II- Assim, se um veiculo pesado cessou o seu transito, ou o interrompeu, para ficar a merce de uma entidade fiscalizadora que, a fim de verificar e selar os sacos de batatas que constituiam a carga, procedeu ao abaixamento dos taipais e deu a esta uma nova disposição, em tudo diferente da utilizada durante o transporte, não pode imputar-se ao condutor desse veiculo pesado, por violação do citado artigo 17, o subito desabamento dos referidos sacos de batatas sobre um peão que, na ocasião, passava junto deste.
III- Nos termos do artigo 503, n. 1, do Codigo Civil, os riscos indemnizaveis que possam promanar de um veiculo parado ou que não se encontre em circulação, são apenas os riscos proprios, os riscos especiais e da actividade, desse veiculo.

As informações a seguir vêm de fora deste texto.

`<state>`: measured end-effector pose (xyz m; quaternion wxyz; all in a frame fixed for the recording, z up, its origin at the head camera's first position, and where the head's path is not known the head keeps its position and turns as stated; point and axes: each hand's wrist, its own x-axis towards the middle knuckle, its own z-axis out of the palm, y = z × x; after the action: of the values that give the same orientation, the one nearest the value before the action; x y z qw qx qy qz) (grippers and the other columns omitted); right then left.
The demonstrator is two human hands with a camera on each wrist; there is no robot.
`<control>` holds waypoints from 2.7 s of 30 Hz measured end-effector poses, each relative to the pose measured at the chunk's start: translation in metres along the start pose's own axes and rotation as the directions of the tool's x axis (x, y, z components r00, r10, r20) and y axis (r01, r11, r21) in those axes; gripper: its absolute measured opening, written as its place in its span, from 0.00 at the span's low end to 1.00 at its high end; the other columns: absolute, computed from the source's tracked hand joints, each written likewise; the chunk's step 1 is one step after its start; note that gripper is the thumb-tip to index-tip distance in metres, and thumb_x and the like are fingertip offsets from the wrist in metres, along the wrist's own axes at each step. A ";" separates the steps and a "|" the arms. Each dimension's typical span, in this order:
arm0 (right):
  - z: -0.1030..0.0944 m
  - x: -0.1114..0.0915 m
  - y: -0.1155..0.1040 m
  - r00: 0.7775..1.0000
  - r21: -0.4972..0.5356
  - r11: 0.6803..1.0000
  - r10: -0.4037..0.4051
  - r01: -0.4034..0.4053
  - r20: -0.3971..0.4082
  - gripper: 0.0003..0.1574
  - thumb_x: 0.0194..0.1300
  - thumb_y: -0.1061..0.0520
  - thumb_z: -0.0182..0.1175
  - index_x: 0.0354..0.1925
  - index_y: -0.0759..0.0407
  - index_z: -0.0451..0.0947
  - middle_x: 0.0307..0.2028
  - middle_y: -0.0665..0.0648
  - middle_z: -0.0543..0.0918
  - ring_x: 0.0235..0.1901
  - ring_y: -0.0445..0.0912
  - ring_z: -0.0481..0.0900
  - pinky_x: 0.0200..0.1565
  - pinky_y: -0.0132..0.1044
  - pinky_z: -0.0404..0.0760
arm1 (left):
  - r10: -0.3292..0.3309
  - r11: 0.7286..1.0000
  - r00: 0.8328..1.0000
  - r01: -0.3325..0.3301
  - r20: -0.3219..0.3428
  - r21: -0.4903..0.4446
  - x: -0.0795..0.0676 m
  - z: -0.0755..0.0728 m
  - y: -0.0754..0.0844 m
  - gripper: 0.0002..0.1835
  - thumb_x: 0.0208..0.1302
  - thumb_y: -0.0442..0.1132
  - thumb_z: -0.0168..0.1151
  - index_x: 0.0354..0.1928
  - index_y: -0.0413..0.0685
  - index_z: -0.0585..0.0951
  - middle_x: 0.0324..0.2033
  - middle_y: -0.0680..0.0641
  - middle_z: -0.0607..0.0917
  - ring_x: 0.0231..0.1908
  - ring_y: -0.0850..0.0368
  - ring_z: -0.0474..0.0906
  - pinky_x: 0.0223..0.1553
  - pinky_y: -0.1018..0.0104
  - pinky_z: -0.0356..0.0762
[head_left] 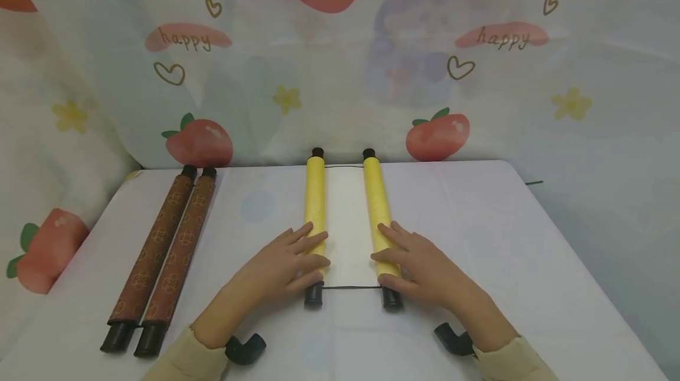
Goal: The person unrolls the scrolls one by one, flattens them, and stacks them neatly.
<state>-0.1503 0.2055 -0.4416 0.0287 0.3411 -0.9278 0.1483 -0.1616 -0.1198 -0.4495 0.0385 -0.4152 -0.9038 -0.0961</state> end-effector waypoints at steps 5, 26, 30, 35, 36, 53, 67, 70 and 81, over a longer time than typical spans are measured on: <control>0.002 -0.002 0.003 1.000 -0.028 1.000 -0.012 0.012 -0.018 0.23 0.64 0.47 0.65 0.57 0.46 0.82 0.72 0.62 0.66 0.72 0.61 0.62 0.62 0.58 0.71 | -0.013 0.999 1.000 0.013 0.008 -0.044 0.000 0.001 0.000 0.18 0.73 0.60 0.53 0.53 0.63 0.84 0.71 0.52 0.70 0.75 0.45 0.56 0.69 0.39 0.60; 0.001 -0.003 0.010 0.999 -0.020 1.000 0.002 -0.001 0.046 0.31 0.63 0.45 0.66 0.63 0.47 0.78 0.74 0.61 0.63 0.73 0.61 0.60 0.64 0.60 0.69 | -0.022 0.999 1.000 0.021 -0.014 -0.038 -0.004 0.003 -0.004 0.14 0.71 0.58 0.56 0.49 0.64 0.84 0.69 0.51 0.73 0.75 0.46 0.57 0.67 0.37 0.62; -0.002 -0.003 0.013 0.998 -0.003 1.000 0.011 -0.011 0.070 0.30 0.65 0.44 0.64 0.64 0.47 0.78 0.74 0.59 0.63 0.74 0.61 0.57 0.64 0.64 0.66 | -0.020 1.000 0.999 0.019 -0.029 -0.016 -0.001 0.002 -0.005 0.14 0.70 0.58 0.58 0.49 0.64 0.84 0.67 0.50 0.75 0.73 0.44 0.60 0.67 0.38 0.63; -0.006 -0.002 0.013 0.996 0.038 0.999 0.032 -0.035 0.089 0.33 0.66 0.35 0.62 0.63 0.47 0.78 0.74 0.57 0.64 0.75 0.60 0.55 0.65 0.65 0.63 | -0.020 1.000 0.999 0.020 -0.042 0.009 -0.001 -0.001 -0.006 0.16 0.70 0.59 0.58 0.49 0.64 0.86 0.65 0.50 0.76 0.72 0.43 0.62 0.67 0.41 0.63; -0.006 -0.002 0.013 0.995 0.045 0.998 0.036 -0.041 0.091 0.34 0.65 0.33 0.62 0.63 0.48 0.79 0.74 0.57 0.64 0.75 0.60 0.55 0.66 0.65 0.63 | -0.022 1.000 0.999 0.023 -0.041 0.012 -0.002 -0.001 -0.006 0.16 0.70 0.59 0.58 0.49 0.65 0.86 0.65 0.50 0.75 0.72 0.43 0.62 0.67 0.41 0.63; -0.008 -0.003 0.016 0.993 0.036 0.997 0.061 -0.065 0.100 0.32 0.63 0.40 0.66 0.63 0.49 0.78 0.75 0.56 0.62 0.75 0.59 0.54 0.66 0.66 0.62 | -0.068 0.997 0.998 0.069 0.018 -0.025 -0.004 -0.005 -0.008 0.12 0.69 0.50 0.56 0.47 0.64 0.86 0.68 0.53 0.74 0.75 0.46 0.57 0.67 0.36 0.61; -0.009 -0.002 0.019 0.997 -0.004 0.999 0.050 -0.050 0.062 0.28 0.63 0.50 0.64 0.61 0.52 0.80 0.73 0.59 0.65 0.74 0.60 0.57 0.65 0.64 0.66 | -0.032 0.998 0.999 0.031 -0.019 -0.050 -0.004 -0.007 -0.011 0.11 0.65 0.46 0.58 0.45 0.59 0.86 0.66 0.48 0.76 0.73 0.42 0.59 0.70 0.42 0.60; -0.011 -0.002 0.020 0.996 0.014 0.998 0.053 -0.054 0.067 0.27 0.63 0.47 0.66 0.59 0.52 0.81 0.73 0.59 0.65 0.74 0.60 0.58 0.66 0.61 0.66 | -0.020 0.998 0.999 0.018 -0.042 -0.052 -0.004 -0.008 -0.012 0.10 0.64 0.44 0.59 0.43 0.58 0.86 0.64 0.47 0.78 0.72 0.41 0.61 0.70 0.48 0.62; -0.012 -0.004 0.024 0.998 0.018 0.998 0.056 -0.056 0.030 0.23 0.60 0.52 0.66 0.55 0.50 0.83 0.72 0.61 0.66 0.72 0.61 0.62 0.62 0.56 0.72 | -0.061 0.996 0.996 0.057 -0.061 -0.067 -0.006 -0.007 -0.015 0.06 0.63 0.42 0.61 0.39 0.58 0.85 0.62 0.47 0.78 0.71 0.40 0.63 0.67 0.52 0.68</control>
<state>-0.1635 0.2284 -0.4370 0.0077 0.3174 -0.9359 0.1527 -0.1691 -0.1350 -0.4455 0.0505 -0.3861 -0.9104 -0.1396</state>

IV- No caso em apreço, o veiculo, terminada a sua marcha, ficou a servir de plataforma ou estrado, patenteando a carga aos agentes fiscalizadores - pelo que os riscos não tinham conexão com a actividade propria daquele: o desabamento que ocorreu tanto podia ter-se verificado estando os sacos sobrepostos numa caixa de veiculo automovel, como se tivessem por suporte qualquer outra base de apoio.